Arthur Elmo Murdock was born February 17, 1891, to H. Sanders and Mollie E. Dotson Murdock. He was one of nine sons born of this union. Most of his 35 years of life were spent in Grapeland.
In the early 1920’s, during the Railroad “boom” which originated with International & Great Northern Railroad in 1900 in Grapeland, Arthur Elmo Murdock saw the need for a modern restaurant, mostly because the railroad workers in the switchyard needed a place to eat and relax when they weren’t working.
Also, the farmers who brought in their cotton, needed a place to drink coffee and eat while waiting in line for their cotton to be ginned.

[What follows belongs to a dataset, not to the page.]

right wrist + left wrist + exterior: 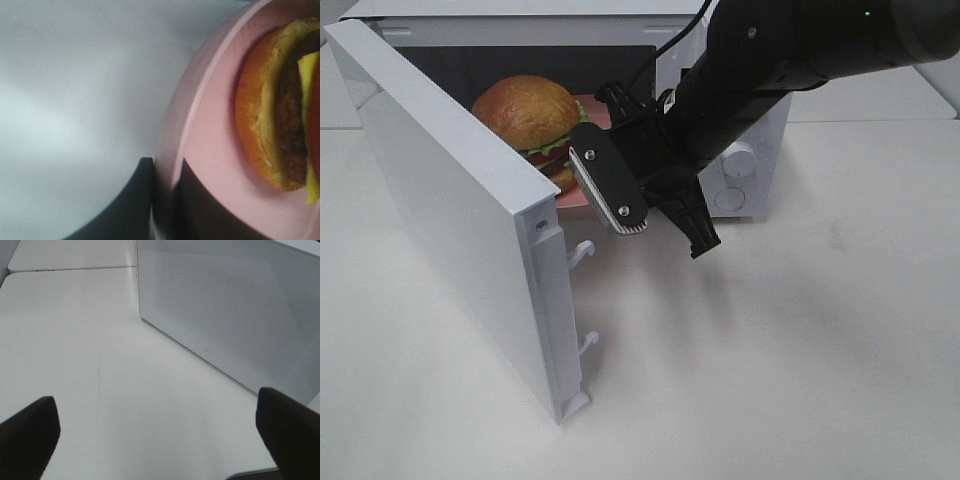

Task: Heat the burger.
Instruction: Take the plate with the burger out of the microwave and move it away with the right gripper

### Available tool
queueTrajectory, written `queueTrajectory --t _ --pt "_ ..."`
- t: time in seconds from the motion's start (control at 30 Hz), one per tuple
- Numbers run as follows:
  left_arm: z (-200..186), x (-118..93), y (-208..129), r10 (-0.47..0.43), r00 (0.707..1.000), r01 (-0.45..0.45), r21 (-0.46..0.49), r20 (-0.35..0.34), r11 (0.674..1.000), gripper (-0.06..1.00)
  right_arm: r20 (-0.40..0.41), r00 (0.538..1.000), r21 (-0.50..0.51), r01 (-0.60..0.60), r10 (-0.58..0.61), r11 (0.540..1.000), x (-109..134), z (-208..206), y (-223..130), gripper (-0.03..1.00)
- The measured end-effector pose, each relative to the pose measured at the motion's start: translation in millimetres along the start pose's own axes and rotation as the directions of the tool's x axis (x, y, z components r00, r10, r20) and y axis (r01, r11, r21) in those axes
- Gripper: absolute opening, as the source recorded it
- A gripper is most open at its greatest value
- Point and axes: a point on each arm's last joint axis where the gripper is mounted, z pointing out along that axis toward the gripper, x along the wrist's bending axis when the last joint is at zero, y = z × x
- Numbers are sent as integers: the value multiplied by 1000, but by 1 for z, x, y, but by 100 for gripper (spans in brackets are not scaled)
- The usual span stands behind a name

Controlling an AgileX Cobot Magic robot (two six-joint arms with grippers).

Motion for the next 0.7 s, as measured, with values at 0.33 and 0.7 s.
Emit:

This prompted Elmo and his Uncle Bud Dotson to open the restaurant. Bud Dotson was reputed to make the “best chili and Irish Stew South of Fort Worth.” Among their assistants was Lewis Murdoch, a brother of Elmo who was famous around these parts for his ability of “flipping” fried eggs and flapjacks in the air and never losing them. Some “old timers” remember Lewis also discouraged anyone who felt that “fisticuffs” was the only way to settle a disagreement. These ones usually found themselves in the street “face down in the dirt.”
The restaurant was open for several years.
Arthur Elmo Murdock was a relatively young man when he died January 5, 1926, although during his short lifetime, he had a successful marriage to the lovely Antelus Skidmore Murdock. They had two daughters, Ora Sue Murdock Spence of Dallas and Loye F. Murdock English of Kennard; one son, Arthur Elmo Murdock, Jr., who followed his father in death on December 1, 1934. On January 19, 1978, Antelus, who had remarried A.E. Henderson, also died.
Arthur Elmo Murdock’s legacy lives on today in his two daughters, 8 grandchildren, 19 great grandchildren, and 4 great great grandchildren.